Yes that was a great get-together! Thanks for hosting us.



canaris said:


> Right now I am not taking advantage of the amps power cause I have the 4 drivers wired as 8 ohm pairs which only gives 250 watts to each driver. The amp can do 750 watts per side in 4 ohms or 2200 watts bridged to 4 ohms.


Something doesn't sound right there. Typically an amp will be doing good to double its power between 8 ohms and 4 ohms (many can't), but yours triples power, from 250 to 750 watts?



> I wanted be able to power 1 pair of subs with each amp in a 4 ohm stereo configuration.


Probably won't be able to do that with these drivers, as that would require drivers with (logically) 4-ohm voice coils

Regards,
Wayne


----------



## Mike Cason (Mar 17, 2007)

Hey Wayne....:1eye:

UPDATE:...I see you are adressing Canaris's post, but this is good information for him as well.....



You got me curious....so I just checked with QSC on their specs to make sure I didn't go wrong as it's been a couple of years since I've looked at it. 

My wife blew up my drivers once when she switched movies and I had each driver hooked up to a separate bridged QSC 1450 back when I only had one sub. They were seeing 1450 watts at 4ohms to each driver. That's when I was using the Y connector so the timing would be exact to each amp.

I had to get a couple more drivers from Mike.....

I removed one of the amps and hooked all my voice coils together in series to present an 8 ohm load to the amp and used a single QSC in the bridged mode. (I ordered two more drivers and built a second sub because we couldn't just let that other amp sit there not working.)

After I just read your post, I double checked QSC's specs on that type of installation and their specs say that with the 1450 amp, bridged to mono, the output would be 800 watts between 20hz and 20,000 hz. at 8 ohms. They have a handy chart showing the different outputs from their different models.

I went with this setup because 800 watts is plenty for the RLP 15s with peaks and clips.

Here is the link....http://media.qscaudio.com/pdfs/Specifications/RMX_spec.pdf

Mike


----------



## canaris (Dec 13, 2006)

> Something doesn't sound right there. Typically an amp will be doing good to double its power between 8 ohms and 4 ohms (many can't), but yours triples power, from 250 to 750 watts?

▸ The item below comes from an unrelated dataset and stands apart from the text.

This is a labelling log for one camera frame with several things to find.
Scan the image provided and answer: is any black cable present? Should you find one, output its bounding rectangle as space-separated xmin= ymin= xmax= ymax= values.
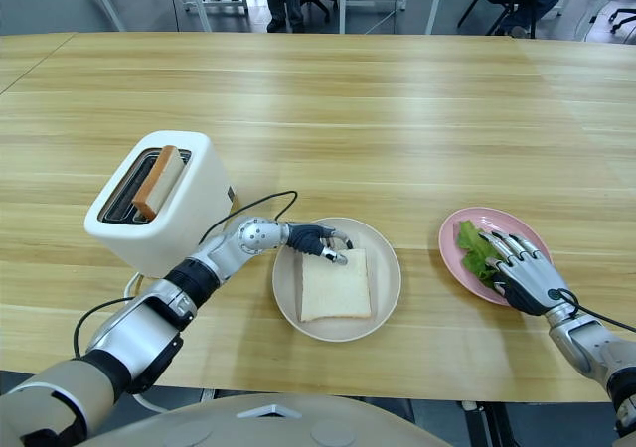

Sorry.... they way I explained it I mixed you up.... What I meant to say is.... right now I got 4 dual 8 ohm VC subs that I am powering with a Crest CPX 2600 pro amp. I have set up the subs at 8 ohm pairs so the amp is only delivering it's rated 500 amps at 8 ohms = 250 per driver. The amp is capable of putting out 900 watts in 4 ohm stereo or 1800 in bridged 4 ohms. Now I have a second amp and I want to use it to split the drivers up and power 2 drivers per amp .I want to be able to send at least 600 watts to each driver since they are rated for 750 watts and get the somewhat the full benefit of the amps. Of course I would be careful with the gain knobs.LOL!


----------



## Mike Cason (Mar 17, 2007)

Take two of your drivers and parallel the 8 ohm coils for a 4 ohm load. Do the same for the other two drivers. Use a "Y" splitter and send the same signal to both sides of the amp's input and you should be. That gives you a pair drivers with 4 ohm loads to L & R of your stereo using the same signal.

Overamping is better than underamping and I prefer this but unfortunantly, I had the gains set to full when from the last movie I had been watching. Throttle them back about a third on your gains, and you should be fine. You have less chance of clipping with a higher powered amp. That's why I had a single bridged 1450 throwing that much power into a 1000 watt driver, but I thought I was in control of the gains. I forgot to set them back after the night before. Gosh, it's always so easy to blame the wife!

Mike


----------



## Wayne A. Pflughaupt (Apr 13, 2006)

Mike Cason said:


> Take two of your drivers and parallel the 8 ohm coils for a 4 ohm load. Do the same for the other two drivers. Use a "Y" splitter and send the same signal to both sides of the amp's input and you should be. That gives you a pair drivers with 4 ohm loads to L & R of your stereo using the same signal.


It also leaves him with a vacant amplifier... 

Again, no need to use a "y" - just switch the amp to Parallel mode. 

Regards,
Wayne


----------



## Wayne A. Pflughaupt (Apr 13, 2006)

See Pg. 10 of the manual...

http://media.qscaudio.com/pdfs/manuals/RMX_User_Manual.pdf

Regards,
Wayne


----------



## Mike Cason (Mar 17, 2007)

It sure does leave him a spare amp! 

I didn't even think of the parallel option. That's the way I hooked mine up, but after a couple of years after setting mine up, I forgot I used that option. 

Take care Wayne... :T


----------



## canaris (Dec 13, 2006)

Is it possible my Crest amps have no setting for parallel hookup? 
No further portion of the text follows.